> **WHAT YOU SHOULD DO**
Say the data back exactly as it is written below.

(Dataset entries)

────────────────

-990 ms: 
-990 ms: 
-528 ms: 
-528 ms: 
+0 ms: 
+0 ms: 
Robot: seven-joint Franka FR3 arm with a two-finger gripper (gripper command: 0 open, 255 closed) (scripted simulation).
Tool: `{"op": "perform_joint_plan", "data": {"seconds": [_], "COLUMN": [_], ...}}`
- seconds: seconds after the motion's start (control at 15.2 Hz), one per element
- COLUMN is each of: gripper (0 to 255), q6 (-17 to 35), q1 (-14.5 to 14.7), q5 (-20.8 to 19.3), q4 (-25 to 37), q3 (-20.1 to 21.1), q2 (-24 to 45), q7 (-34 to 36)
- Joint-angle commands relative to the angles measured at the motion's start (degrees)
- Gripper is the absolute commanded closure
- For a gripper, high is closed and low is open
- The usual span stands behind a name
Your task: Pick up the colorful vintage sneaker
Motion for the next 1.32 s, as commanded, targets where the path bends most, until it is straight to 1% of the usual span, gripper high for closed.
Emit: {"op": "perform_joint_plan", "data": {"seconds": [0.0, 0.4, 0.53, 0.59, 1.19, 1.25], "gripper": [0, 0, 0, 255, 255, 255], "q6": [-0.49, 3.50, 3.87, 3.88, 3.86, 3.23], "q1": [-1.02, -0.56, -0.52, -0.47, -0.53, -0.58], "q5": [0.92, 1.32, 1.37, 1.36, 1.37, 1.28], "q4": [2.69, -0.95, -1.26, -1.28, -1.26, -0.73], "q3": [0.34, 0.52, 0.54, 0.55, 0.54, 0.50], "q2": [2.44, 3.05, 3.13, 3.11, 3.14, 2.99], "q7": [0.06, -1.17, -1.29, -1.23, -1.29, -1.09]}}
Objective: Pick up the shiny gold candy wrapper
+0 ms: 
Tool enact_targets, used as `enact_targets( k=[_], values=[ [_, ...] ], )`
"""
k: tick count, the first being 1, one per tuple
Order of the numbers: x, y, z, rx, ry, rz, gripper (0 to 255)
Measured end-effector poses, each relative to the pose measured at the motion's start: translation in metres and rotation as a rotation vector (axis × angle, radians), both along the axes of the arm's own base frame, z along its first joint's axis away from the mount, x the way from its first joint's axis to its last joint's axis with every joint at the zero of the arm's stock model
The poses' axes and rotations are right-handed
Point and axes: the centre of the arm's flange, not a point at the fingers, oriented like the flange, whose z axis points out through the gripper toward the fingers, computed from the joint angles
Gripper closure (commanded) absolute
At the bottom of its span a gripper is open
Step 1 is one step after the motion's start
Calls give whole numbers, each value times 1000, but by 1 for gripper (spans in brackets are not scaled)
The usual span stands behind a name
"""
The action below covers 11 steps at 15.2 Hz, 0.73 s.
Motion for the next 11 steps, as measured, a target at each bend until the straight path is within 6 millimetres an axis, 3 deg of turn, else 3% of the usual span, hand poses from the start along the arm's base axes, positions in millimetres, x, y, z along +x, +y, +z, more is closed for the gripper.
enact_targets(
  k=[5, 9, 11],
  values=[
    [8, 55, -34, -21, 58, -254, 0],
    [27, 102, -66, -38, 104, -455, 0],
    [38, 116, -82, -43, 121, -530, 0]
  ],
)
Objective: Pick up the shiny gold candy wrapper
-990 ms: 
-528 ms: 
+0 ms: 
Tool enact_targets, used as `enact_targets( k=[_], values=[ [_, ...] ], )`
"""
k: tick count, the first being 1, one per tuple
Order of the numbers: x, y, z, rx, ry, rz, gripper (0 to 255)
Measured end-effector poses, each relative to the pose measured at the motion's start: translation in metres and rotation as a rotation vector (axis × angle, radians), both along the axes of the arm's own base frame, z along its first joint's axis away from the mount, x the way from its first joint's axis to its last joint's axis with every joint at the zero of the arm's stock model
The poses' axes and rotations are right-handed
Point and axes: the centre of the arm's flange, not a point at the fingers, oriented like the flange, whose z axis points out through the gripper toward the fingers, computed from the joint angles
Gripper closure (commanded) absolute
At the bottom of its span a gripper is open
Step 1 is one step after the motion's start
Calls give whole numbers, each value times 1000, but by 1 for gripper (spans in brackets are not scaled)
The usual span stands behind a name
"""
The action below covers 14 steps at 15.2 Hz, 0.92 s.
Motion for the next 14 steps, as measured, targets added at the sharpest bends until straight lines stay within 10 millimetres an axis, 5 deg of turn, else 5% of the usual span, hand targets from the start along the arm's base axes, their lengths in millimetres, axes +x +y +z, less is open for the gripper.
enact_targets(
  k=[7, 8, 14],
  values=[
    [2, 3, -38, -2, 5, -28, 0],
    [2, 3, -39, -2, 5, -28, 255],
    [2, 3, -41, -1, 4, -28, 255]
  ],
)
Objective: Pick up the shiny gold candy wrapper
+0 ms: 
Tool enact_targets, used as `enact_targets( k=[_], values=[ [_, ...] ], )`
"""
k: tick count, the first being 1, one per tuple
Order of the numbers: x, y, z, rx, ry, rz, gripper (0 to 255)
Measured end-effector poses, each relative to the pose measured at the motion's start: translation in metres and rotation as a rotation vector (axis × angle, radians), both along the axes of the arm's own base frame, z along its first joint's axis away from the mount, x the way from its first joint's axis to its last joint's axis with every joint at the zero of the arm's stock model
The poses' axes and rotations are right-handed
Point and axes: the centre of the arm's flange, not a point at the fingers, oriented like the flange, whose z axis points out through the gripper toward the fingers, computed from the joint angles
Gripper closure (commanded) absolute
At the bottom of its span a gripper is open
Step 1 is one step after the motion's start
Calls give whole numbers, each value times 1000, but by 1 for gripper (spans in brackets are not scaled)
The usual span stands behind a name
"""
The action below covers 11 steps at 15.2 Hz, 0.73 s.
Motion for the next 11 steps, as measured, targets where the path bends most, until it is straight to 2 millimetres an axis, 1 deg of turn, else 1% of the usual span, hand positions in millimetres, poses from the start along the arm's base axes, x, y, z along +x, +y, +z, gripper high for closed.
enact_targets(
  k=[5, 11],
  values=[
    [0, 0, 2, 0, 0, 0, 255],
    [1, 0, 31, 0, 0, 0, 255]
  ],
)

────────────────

> **SOLUTION TO THIS TASK**
-990 ms: 
-990 ms: 
-528 ms: 
-528 ms: 
+0 ms: 
+0 ms: 
Robot: seven-joint Franka FR3 arm with a two-finger gripper (gripper command: 0 open, 255 closed) (scripted simulation).
Tool: `{"op": "perform_joint_plan", "data": {"seconds": [_], "COLUMN": [_], ...}}`
- seconds: seconds after the motion's start (control at 15.2 Hz), one per element
- COLUMN is each of: gripper (0 to 255), q6 (-17 to 35), q1 (-14.5 to 14.7), q5 (-20.8 to 19.3), q4 (-25 to 37), q3 (-20.1 to 21.1), q2 (-24 to 45), q7 (-34 to 36)
- Joint-angle commands relative to the angles measured at the motion's start (degrees)
- Gripper is the absolute commanded closure
- For a gripper, high is closed and low is open
- The usual span stands behind a name
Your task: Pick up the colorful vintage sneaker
Motion for the next 1.32 s, as commanded, targets where the path bends most, until it is straight to 1% of the usual span, gripper high for closed.
Emit: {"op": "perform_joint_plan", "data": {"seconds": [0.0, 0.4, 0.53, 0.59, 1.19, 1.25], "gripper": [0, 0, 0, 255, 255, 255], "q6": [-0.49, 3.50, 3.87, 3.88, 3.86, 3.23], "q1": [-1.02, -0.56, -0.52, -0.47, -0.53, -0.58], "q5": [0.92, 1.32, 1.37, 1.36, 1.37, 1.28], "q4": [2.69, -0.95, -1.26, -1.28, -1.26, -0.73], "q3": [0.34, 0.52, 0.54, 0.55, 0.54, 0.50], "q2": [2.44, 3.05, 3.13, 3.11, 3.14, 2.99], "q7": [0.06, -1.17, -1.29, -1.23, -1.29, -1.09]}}
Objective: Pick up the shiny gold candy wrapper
+0 ms: 
Tool enact_targets, used as `enact_targets( k=[_], values=[ [_, ...] ], )`
"""
k: tick count, the first being 1, one per tuple
Order of the numbers: x, y, z, rx, ry, rz, gripper (0 to 255)
Measured end-effector poses, each relative to the pose measured at the motion's start: translation in metres and rotation as a rotation vector (axis × angle, radians), both along the axes of the arm's own base frame, z along its first joint's axis away from the mount, x the way from its first joint's axis to its last joint's axis with every joint at the zero of the arm's stock model
The poses' axes and rotations are right-handed
Point and axes: the centre of the arm's flange, not a point at the fingers, oriented like the flange, whose z axis points out through the gripper toward the fingers, computed from the joint angles
Gripper closure (commanded) absolute
At the bottom of its span a gripper is open
Step 1 is one step after the motion's start
Calls give whole numbers, each value times 1000, but by 1 for gripper (spans in brackets are not scaled)
The usual span stands behind a name
"""
The action below covers 11 steps at 15.2 Hz, 0.73 s.
Motion for the next 11 steps, as measured, a target at each bend until the straight path is within 6 millimetres an axis, 3 deg of turn, else 3% of the usual span, hand poses from the start along the arm's base axes, positions in millimetres, x, y, z along +x, +y, +z, more is closed for the gripper.
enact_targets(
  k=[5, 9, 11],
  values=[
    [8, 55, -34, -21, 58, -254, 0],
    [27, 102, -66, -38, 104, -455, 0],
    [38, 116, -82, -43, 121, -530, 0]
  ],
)
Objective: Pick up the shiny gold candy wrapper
-990 ms: 
-528 ms: 
+0 ms: 
Tool enact_targets, used as `enact_targets( k=[_], values=[ [_, ...] ], )`
"""
k: tick count, the first being 1, one per tuple
Order of the numbers: x, y, z, rx, ry, rz, gripper (0 to 255)
Measured end-effector poses, each relative to the pose measured at the motion's start: translation in metres and rotation as a rotation vector (axis × angle, radians), both along the axes of the arm's own base frame, z along its first joint's axis away from the mount, x the way from its first joint's axis to its last joint's axis with every joint at the zero of the arm's stock model
The poses' axes and rotations are right-handed
Point and axes: the centre of the arm's flange, not a point at the fingers, oriented like the flange, whose z axis points out through the gripper toward the fingers, computed from the joint angles
Gripper closure (commanded) absolute
At the bottom of its span a gripper is open
Step 1 is one step after the motion's start
Calls give whole numbers, each value times 1000, but by 1 for gripper (spans in brackets are not scaled)
The usual span stands behind a name
"""
The action below covers 14 steps at 15.2 Hz, 0.92 s.
Motion for the next 14 steps, as measured, targets added at the sharpest bends until straight lines stay within 10 millimetres an axis, 5 deg of turn, else 5% of the usual span, hand targets from the start along the arm's base axes, their lengths in millimetres, axes +x +y +z, less is open for the gripper.
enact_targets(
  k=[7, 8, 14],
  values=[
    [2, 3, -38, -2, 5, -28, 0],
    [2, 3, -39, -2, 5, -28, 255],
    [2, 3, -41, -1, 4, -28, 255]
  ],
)
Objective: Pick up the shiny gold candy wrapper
+0 ms: 
Tool enact_targets, used as `enact_targets( k=[_], values=[ [_, ...] ], )`
"""
k: tick count, the first being 1, one per tuple
Order of the numbers: x, y, z, rx, ry, rz, gripper (0 to 255)
Measured end-effector poses, each relative to the pose measured at the motion's start: translation in metres and rotation as a rotation vector (axis × angle, radians), both along the axes of the arm's own base frame, z along its first joint's axis away from the mount, x the way from its first joint's axis to its last joint's axis with every joint at the zero of the arm's stock model
The poses' axes and rotations are right-handed
Point and axes: the centre of the arm's flange, not a point at the fingers, oriented like the flange, whose z axis points out through the gripper toward the fingers, computed from the joint angles
Gripper closure (commanded) absolute
At the bottom of its span a gripper is open
Step 1 is one step after the motion's start
Calls give whole numbers, each value times 1000, but by 1 for gripper (spans in brackets are not scaled)
The usual span stands behind a name
"""
The action below covers 11 steps at 15.2 Hz, 0.73 s.
Motion for the next 11 steps, as measured, targets where the path bends most, until it is straight to 2 millimetres an axis, 1 deg of turn, else 1% of the usual span, hand positions in millimetres, poses from the start along the arm's base axes, x, y, z along +x, +y, +z, gripper high for closed.
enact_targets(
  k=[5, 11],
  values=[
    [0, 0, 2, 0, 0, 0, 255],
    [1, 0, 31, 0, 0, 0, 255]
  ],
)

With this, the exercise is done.